36.3. Sensitivity analysis and condition number
Sensitivity analysis refers to the process of quantifying the impact of changes in the linear equations’ coefficients (the matrix \( A \) and vector \( y \)) on the solution. To simplify, let us assume that \( A \) is square and invertible, and analyze the effects of errors in \( y \) only. The condition number of the matrix \( A \) quantifies this.

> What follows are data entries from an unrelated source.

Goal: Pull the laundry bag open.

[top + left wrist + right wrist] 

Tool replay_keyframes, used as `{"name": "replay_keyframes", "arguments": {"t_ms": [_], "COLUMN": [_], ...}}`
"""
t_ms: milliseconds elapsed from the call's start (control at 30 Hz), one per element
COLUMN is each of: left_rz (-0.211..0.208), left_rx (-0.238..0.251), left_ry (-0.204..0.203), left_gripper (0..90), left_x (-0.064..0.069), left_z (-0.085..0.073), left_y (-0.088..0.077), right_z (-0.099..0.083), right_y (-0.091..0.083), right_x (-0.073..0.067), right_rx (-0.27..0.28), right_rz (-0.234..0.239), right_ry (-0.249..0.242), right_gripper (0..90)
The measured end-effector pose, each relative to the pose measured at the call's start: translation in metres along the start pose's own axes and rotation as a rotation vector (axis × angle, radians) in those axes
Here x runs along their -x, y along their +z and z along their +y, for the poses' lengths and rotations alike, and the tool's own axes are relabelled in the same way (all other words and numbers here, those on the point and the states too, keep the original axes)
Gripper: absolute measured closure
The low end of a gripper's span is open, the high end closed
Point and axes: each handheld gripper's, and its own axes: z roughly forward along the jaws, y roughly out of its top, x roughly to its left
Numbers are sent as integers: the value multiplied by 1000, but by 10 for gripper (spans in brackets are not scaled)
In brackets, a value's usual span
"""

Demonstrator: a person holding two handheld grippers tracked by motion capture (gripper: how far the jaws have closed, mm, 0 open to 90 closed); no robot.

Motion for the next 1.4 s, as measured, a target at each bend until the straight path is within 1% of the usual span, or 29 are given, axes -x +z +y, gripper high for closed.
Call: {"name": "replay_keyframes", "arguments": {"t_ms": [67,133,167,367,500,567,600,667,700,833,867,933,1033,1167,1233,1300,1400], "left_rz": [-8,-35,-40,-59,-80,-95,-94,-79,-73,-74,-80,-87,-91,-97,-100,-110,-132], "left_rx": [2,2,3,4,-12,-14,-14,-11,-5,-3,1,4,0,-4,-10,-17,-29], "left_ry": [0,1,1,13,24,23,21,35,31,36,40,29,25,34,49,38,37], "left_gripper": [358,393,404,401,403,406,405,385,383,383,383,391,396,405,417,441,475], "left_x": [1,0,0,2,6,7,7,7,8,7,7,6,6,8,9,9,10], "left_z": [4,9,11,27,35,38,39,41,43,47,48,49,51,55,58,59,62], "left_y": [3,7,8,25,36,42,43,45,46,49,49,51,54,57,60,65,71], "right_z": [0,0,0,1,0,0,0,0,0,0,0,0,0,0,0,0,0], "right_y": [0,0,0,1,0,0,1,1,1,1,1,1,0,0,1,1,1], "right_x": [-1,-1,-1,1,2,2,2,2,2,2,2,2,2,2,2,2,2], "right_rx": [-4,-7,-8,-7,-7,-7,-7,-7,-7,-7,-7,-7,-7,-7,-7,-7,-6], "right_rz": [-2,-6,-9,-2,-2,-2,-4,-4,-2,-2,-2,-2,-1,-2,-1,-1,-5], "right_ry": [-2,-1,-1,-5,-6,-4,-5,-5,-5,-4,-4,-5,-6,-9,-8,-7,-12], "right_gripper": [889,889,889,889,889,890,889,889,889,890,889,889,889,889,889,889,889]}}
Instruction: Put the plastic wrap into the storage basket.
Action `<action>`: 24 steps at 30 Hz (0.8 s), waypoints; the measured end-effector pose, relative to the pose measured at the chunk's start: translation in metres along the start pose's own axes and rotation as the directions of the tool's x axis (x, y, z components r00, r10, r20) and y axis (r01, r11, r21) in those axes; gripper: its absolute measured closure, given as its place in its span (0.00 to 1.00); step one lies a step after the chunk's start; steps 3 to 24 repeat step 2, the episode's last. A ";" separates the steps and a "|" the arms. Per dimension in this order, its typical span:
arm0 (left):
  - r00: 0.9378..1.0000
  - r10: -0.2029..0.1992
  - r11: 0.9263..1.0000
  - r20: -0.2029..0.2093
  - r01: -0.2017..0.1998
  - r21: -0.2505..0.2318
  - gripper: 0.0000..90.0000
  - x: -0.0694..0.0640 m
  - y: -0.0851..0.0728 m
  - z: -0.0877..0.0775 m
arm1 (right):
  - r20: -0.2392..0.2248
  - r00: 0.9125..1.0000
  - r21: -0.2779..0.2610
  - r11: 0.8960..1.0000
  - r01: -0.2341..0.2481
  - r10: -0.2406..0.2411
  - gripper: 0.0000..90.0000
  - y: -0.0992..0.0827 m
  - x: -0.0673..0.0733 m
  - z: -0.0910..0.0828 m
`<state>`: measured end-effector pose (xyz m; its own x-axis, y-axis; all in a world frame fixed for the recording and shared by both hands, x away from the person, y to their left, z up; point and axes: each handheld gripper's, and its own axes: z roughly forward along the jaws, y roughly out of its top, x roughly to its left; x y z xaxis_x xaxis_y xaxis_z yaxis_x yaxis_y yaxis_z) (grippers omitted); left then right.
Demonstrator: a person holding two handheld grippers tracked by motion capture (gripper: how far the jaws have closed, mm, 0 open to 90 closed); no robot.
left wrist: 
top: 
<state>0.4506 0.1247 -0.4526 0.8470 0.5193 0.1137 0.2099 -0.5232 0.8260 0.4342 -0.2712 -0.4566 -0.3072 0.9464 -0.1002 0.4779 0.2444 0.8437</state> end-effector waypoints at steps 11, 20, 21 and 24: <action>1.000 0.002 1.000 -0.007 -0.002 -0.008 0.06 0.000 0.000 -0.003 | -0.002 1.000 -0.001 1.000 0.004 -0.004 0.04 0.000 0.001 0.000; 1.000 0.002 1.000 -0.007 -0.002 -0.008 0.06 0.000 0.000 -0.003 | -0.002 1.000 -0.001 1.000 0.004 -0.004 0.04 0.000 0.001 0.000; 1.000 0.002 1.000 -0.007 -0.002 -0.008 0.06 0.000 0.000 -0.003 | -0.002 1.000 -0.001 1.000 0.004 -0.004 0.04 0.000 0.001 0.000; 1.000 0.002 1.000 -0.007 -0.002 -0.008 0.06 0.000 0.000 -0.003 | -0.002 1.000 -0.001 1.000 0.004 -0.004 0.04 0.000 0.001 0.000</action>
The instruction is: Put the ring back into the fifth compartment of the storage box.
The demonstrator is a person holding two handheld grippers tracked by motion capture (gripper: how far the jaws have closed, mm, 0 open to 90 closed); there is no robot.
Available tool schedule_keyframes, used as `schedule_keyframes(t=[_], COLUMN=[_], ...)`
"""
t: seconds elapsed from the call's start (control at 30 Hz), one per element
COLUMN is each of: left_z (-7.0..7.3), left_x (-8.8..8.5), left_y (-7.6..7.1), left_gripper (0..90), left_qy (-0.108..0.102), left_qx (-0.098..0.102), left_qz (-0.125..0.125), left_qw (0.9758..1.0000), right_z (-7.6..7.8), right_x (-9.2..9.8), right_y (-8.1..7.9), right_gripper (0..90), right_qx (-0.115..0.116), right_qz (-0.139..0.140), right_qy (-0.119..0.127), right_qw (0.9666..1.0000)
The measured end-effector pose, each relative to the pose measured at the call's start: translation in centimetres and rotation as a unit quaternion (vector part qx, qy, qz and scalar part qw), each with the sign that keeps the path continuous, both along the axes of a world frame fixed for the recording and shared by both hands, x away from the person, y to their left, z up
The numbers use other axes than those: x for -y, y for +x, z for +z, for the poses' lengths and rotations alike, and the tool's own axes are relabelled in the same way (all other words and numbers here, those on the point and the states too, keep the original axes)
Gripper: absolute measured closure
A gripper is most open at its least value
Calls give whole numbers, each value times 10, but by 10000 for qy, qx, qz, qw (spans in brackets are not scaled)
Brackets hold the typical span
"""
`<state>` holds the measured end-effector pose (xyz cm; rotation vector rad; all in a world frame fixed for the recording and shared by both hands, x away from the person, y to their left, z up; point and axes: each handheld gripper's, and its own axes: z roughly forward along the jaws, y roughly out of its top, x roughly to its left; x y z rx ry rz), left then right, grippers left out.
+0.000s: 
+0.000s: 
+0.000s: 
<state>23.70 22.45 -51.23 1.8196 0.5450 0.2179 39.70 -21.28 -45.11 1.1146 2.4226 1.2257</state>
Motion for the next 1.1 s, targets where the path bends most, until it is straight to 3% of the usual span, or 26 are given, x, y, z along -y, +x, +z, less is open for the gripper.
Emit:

We start from the linear equation above, which has the unique solution \( x = A^{-1} y \). Now assume that \( y \) is changed into \( y + \delta y \), where \( \delta y \) is a vector that contains the changes in \( y \). Let’s denote by \( x + \delta x \) the new solution, which is \( A^{-1} (y + \delta y) \). From the equations:
\[ \delta x = A^{-1} \delta y, \]
and using the definition of the largest singular value norm, we obtain:
\[ \|\delta x\|_2 \leq \|A^{-1}\| \cdot \|\delta y\|_2, \quad \|y\|_2 \leq \|A\| \cdot \|x\|_2. \]
Combining the two inequalities we get:
\[ \frac{\|\delta x\|_2}{\|x\|_2} \leq \kappa(A) \cdot \frac{\|\delta y\|_2}{\|y\|_2}, \]
where \( \kappa(A) \) is the condition number of \( A \), defined as:
\[ \kappa(A) := \|A\| \cdot \|A^{-1}\|. \]
We can express the condition number as the ratio between the largest and smallest singular values of \( A \):
\[ \kappa(A) = \frac{\sigma_1(A)}{\sigma_n(A)}. \]
The condition number gives a bound on the ratio between the relative error in the left-hand side to that of the solution. We can also analyze the effect of errors in the matrix itself on the solution. The condition number turns out to play a crucial role there as well.